- [EXERCISE DESCRIPTION]
Lines with the string "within" must each be copied from the listing.

#### RECORDS PROVIDED

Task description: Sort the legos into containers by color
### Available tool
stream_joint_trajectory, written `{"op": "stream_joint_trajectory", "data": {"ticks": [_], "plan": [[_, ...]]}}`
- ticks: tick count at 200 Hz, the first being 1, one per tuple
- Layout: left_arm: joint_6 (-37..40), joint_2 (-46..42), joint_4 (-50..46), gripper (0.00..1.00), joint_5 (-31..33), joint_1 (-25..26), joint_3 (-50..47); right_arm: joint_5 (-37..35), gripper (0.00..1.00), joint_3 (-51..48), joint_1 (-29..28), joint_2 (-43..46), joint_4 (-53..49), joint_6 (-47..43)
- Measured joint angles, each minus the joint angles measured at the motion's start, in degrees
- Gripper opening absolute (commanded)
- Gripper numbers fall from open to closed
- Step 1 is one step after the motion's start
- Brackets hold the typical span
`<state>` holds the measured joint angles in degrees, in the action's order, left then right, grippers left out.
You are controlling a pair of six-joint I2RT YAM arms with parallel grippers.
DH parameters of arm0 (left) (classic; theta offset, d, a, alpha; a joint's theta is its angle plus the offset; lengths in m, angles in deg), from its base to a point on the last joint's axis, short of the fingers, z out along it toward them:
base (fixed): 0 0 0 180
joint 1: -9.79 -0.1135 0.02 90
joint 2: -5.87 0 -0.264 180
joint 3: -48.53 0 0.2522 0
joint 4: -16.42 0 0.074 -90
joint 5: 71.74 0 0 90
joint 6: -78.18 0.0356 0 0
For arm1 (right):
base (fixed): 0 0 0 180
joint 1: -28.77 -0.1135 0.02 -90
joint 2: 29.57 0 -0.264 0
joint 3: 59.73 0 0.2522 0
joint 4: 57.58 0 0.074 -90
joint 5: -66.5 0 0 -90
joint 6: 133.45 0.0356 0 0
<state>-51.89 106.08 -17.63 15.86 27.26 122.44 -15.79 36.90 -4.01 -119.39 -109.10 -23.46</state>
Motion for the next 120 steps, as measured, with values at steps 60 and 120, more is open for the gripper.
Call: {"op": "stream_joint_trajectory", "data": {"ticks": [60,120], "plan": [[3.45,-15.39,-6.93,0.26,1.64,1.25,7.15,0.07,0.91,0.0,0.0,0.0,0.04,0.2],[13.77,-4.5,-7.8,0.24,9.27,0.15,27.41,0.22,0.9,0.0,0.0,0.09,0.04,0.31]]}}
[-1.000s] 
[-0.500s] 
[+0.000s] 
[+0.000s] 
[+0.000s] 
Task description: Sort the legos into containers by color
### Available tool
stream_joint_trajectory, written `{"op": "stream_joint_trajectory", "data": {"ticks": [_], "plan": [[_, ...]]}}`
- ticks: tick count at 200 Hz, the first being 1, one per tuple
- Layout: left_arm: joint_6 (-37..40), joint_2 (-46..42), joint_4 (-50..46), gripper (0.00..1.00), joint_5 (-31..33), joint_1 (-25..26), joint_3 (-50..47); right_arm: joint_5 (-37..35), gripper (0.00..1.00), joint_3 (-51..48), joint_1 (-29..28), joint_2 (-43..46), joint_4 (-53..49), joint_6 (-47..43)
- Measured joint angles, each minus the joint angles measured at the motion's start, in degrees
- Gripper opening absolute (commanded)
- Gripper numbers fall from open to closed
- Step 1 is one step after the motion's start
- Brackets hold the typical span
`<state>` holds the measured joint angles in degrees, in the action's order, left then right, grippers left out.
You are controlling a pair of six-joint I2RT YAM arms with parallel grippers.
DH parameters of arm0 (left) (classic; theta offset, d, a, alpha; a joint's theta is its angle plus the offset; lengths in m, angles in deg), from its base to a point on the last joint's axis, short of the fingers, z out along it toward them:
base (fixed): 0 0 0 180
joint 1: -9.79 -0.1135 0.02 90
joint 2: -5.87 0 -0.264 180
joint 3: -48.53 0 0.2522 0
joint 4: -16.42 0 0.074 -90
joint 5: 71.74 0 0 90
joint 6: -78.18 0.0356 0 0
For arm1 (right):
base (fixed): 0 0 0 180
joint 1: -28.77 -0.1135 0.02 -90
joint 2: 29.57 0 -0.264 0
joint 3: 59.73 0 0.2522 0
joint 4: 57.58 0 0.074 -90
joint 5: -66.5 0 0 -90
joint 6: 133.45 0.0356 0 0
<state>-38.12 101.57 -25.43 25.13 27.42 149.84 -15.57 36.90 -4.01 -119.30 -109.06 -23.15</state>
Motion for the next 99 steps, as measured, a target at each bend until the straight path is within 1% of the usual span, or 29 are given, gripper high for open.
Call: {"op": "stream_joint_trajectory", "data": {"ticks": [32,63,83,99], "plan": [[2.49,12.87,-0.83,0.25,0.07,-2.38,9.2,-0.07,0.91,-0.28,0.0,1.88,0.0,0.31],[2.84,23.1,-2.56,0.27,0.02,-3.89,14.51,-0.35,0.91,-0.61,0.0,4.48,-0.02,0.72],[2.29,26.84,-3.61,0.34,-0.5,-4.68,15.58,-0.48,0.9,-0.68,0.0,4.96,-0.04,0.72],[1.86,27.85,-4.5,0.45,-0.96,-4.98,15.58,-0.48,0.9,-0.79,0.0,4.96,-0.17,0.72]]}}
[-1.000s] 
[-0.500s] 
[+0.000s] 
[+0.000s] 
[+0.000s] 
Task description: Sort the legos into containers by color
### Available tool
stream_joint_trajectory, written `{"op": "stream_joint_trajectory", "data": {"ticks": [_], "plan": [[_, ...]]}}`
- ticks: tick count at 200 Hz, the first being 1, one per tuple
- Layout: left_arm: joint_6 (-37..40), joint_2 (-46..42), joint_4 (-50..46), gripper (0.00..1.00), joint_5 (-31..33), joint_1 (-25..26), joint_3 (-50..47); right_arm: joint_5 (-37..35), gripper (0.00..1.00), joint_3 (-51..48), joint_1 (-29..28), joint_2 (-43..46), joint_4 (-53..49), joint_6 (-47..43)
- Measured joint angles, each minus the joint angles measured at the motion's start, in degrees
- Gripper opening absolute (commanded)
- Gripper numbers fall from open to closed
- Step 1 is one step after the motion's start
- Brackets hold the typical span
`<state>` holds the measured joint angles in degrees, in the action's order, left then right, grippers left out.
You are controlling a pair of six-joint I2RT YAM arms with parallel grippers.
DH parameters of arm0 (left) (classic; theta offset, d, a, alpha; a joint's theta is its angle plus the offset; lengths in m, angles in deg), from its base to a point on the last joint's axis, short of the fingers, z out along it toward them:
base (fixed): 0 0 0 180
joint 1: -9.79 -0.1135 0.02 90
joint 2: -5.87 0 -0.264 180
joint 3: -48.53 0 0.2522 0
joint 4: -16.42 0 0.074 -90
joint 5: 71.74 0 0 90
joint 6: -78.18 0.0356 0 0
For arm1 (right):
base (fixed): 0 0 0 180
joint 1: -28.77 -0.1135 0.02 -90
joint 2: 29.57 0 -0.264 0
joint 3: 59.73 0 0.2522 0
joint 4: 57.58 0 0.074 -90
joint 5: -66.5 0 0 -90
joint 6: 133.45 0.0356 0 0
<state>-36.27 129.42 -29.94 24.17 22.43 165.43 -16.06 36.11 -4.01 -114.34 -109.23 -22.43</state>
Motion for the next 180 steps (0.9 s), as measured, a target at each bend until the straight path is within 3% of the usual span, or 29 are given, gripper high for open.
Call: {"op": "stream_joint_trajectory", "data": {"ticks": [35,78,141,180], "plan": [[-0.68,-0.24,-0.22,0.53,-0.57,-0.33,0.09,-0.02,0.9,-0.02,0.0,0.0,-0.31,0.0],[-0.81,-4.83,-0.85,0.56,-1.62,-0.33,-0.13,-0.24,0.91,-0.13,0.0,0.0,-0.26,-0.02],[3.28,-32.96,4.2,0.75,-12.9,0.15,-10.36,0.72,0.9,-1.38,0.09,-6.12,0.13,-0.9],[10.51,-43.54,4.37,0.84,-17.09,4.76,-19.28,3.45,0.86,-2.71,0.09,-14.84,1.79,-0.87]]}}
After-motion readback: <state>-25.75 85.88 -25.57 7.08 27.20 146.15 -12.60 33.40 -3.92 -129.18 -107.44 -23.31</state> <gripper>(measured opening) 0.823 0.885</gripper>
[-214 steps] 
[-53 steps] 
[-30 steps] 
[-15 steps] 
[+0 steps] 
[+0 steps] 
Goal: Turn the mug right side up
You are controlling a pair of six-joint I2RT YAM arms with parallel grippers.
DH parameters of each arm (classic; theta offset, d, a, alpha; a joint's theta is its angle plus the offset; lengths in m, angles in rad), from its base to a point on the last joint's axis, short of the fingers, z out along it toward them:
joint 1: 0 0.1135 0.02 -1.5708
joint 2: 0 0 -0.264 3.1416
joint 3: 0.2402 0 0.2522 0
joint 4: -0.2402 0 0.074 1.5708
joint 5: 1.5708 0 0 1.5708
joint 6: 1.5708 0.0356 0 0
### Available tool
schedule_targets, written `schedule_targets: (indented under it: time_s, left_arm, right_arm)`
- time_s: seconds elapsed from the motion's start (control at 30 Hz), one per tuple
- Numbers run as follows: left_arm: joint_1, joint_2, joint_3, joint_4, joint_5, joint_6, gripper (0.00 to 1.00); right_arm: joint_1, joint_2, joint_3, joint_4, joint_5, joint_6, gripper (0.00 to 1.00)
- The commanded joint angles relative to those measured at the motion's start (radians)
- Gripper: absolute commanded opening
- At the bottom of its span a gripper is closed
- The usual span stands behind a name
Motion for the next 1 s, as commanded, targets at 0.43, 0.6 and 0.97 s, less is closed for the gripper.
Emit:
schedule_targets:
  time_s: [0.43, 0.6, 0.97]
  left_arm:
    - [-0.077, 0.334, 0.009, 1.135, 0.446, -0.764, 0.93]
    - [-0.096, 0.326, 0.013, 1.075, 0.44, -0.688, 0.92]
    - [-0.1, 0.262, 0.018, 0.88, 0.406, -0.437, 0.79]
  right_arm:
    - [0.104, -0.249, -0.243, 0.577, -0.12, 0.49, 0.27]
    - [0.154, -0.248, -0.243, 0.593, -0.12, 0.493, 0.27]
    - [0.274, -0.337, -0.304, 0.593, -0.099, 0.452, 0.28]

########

- [COMPLETED TASK]
Motion for the next 99 steps, as measured, a target at each bend until the straight path is within 1% of the usual span, or 29 are given, gripper high for open.
Motion for the next 180 steps (0.9 s), as measured, a target at each bend until the straight path is within 3% of the usual span, or 29 are given, gripper high for open.

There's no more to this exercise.